Fatigue of Solder Interconnects in Microelectronic Assemblies under Random Vibration

Abstract

This study investigates vibration fatigue durability of solder interconnects of surface mount electronic IC packages under harmonic and random excitation, through accelerated stress testing and physics-of-failure (PoF) simulations. The solder material of interest is Sn3.0Ag0.5Cu. The test vehicle consists of several HVQFN (Heat-sink Very-thin Quad Flat-pack No-leads) components soldered onto a Printed Wiring Board (PWB). The fatigue damage accumulation rates under ED random vibration excitation is found to be much higher than under harmonic vibration excitation, for equivalent RMS responses of PWB. To understand the reasons for such discrepancy we use FEA-based modeling. For simplicity of modeling we use a simple PWB with a simple Leadless Ceramic Resistor (LCR) component.
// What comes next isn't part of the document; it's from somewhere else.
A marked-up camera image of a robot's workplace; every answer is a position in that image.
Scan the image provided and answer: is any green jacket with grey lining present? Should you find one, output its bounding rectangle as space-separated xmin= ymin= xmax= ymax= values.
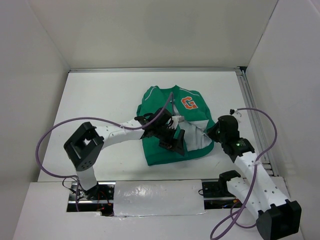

We use a multiscale FEA modeling approach where the global analysis provides insights into the PWB modal response under the given excitation and can be conducted in the frequency-domain or in the time-domain. The local FEA model allows us to establish a transfer function between PWB curvature (flexural strain) in the vicinity of the critical component and equivalent strain in the critical region of the critical solder joint. al analysis is conducted to investigate the PWB mode shapes and natural frequencies, and they are compared with the measured strain time history, to understand the modal participation factors under both harmonic and ED random vibration excitation. The failure data is found to correlate well with the modal participations. Multiscale finite-element (FE) simulations are conducted to assess the dynamic response of the critical interconnects. This is done with two steps, first using a FE global analysis in the frequency domain for the global response consisting of all participating modes. Participation factors for individual modes are estimated from the global response, using numerical filtering methods. Inverse FFT is used to convert the frequency-domain response into the time-domain response histories for each dominant mode. In the second step, dynamic FE local analysis is conducted to obtain the transfer function between the PWB flexure and the strain in the critical solder interconnect for each dominant mode. Finally, rainflow cycle counting and Coffin-Manson fatigue model are used to estimate durability model constants and to compare fatigue damage accumulation rates under harmonic versus ED random vibration excitation.